In silico study and cytotoxicity of the synthesized open-chain analogues of antimycin A₃ against HEP-2 laryngeal cancer cells

Background: Laryngeal cancers affect one quarter of all head and neck cancers. Chemotherapy is a standard method in treatment laryngeal carcinoma. However, cancer chemotherapy is often a failure due to the appearance of drug resistance. This fact suggests that the search for novel, safe, and more effective laryngeal cancer drugs are required. Antimycin A₃ is a fit ligand of anti-apoptotic Bcl-2. While Bcl-2 is known to be over-expressed in laryngeal cancer cell, it is quite reasonable to expect antimycin A₃ and its analogue to induce apoptosis in those cells. Methods: With this viewpoint, we decided to conduct research that is aimed to evaluate cytotoxic activity of the synthesized open-chain analogues of antimycin A₃ against HEP-2 laryngeal cancer cells, as well as to conduct in silico study of the analogues on receptor binding target Bcl-2 of laryngeal cancer.
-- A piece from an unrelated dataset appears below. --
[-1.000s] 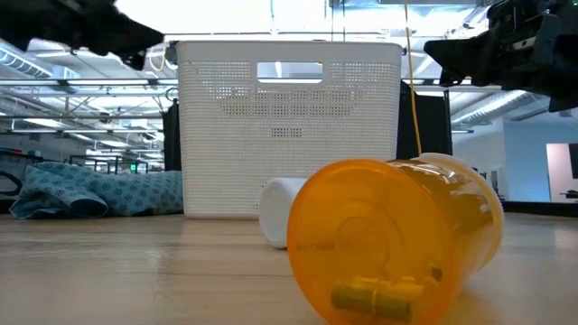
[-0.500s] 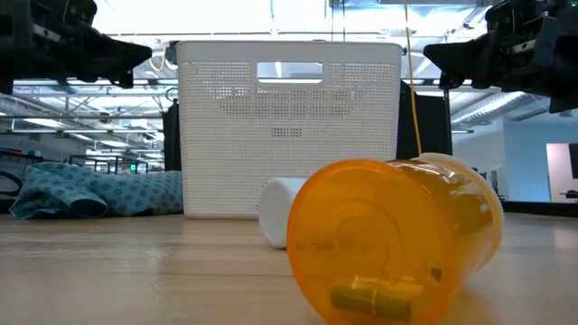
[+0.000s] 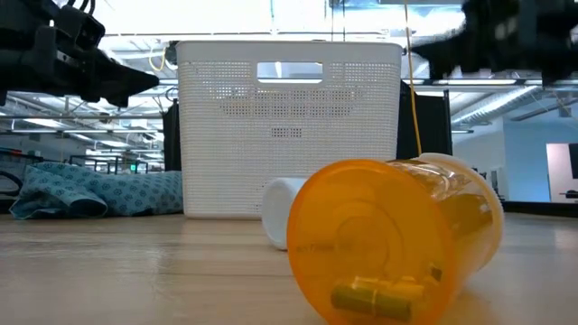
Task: Pick & place medical supplies in basket/bin
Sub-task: Put the white pill bottle into the white container
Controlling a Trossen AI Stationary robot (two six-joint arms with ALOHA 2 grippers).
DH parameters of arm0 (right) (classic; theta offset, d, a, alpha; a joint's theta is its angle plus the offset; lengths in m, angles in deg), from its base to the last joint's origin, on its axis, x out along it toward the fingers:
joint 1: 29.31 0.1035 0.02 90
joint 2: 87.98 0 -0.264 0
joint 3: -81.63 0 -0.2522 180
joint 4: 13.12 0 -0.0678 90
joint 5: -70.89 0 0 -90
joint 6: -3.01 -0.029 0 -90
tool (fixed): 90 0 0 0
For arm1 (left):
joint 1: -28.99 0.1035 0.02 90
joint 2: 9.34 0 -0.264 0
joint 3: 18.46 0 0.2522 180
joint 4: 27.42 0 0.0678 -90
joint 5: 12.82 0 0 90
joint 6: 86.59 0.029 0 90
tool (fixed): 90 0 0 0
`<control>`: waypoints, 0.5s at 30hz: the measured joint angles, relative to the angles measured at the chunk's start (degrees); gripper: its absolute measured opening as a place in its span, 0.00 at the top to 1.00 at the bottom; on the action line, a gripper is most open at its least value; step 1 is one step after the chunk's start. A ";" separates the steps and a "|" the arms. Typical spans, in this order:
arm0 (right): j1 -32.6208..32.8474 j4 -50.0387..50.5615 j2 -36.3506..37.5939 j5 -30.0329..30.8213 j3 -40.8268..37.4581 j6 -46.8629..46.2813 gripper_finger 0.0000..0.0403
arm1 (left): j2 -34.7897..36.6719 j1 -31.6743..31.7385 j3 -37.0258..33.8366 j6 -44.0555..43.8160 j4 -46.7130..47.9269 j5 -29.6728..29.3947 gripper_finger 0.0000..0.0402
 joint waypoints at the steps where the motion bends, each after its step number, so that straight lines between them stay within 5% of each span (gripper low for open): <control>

Results and Conclusion: Open-chain analogues of antimycin A₃ were successfully synthesized in a good yield from Boc-L-Threonine by esterification, amidation, and Sharpless asymmetric dihydroxylation. Consistent with in silico study, the analogues exhibited a greater anticancer activity against laryngeal HEP-2 cells than the original antimycin A₃ with IC50 ranging of 31.6 µM to 46.3 µM. Our results clearly demonstrate that the open-chain analogues of antimycin A₃ as a promising candidates of new anti-laryngeal cancer agents.